- EXERCISE DESCRIPTION -
Bring together copies of the lines in the data below that contain the word "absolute".

- INPUT DATA -
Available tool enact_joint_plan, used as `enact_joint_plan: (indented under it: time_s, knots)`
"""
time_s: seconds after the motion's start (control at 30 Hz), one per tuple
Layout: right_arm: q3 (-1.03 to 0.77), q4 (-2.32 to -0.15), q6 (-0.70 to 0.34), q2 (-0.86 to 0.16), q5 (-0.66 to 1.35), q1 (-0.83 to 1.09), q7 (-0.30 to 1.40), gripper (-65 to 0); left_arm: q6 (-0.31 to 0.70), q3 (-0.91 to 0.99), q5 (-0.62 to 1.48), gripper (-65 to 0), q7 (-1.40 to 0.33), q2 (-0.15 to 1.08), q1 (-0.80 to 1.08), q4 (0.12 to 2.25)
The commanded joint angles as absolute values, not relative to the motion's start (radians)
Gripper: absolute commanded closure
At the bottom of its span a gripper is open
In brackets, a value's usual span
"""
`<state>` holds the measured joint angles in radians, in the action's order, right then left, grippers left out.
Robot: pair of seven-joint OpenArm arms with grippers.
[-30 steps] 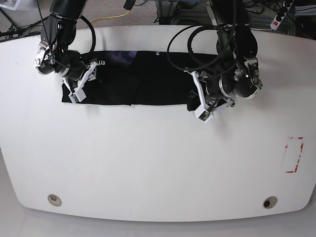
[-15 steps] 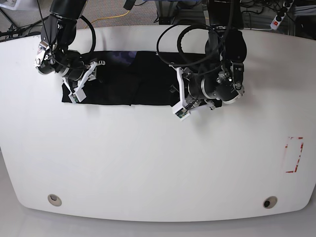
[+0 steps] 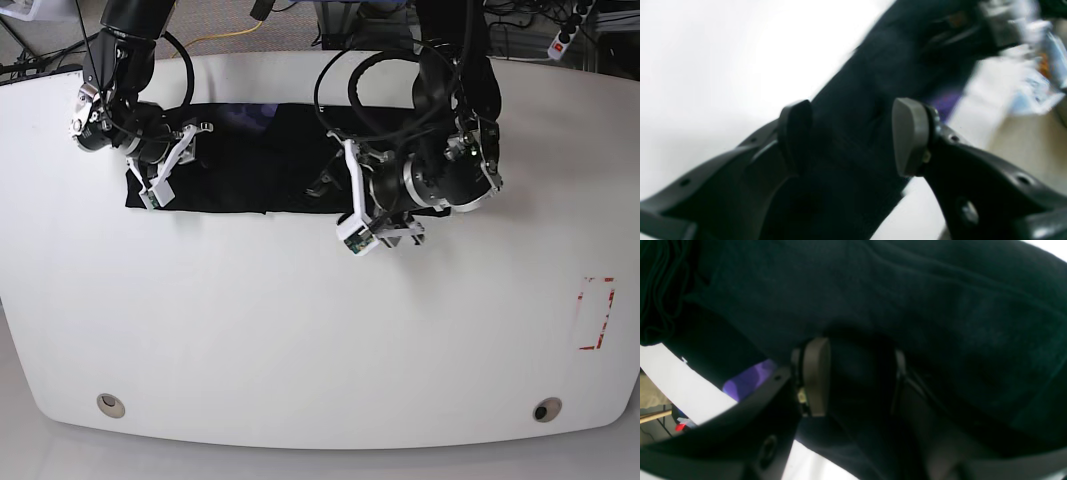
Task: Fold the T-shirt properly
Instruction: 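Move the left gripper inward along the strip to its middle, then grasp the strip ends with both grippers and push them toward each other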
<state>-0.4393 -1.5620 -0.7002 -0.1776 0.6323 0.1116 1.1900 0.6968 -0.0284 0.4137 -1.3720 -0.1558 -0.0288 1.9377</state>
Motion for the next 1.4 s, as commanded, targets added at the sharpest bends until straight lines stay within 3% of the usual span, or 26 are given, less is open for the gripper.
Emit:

- TASK ANSWER -
The commanded joint angles as absolute values, not relative to the motion's start (radians)
Gripper: absolute commanded closure

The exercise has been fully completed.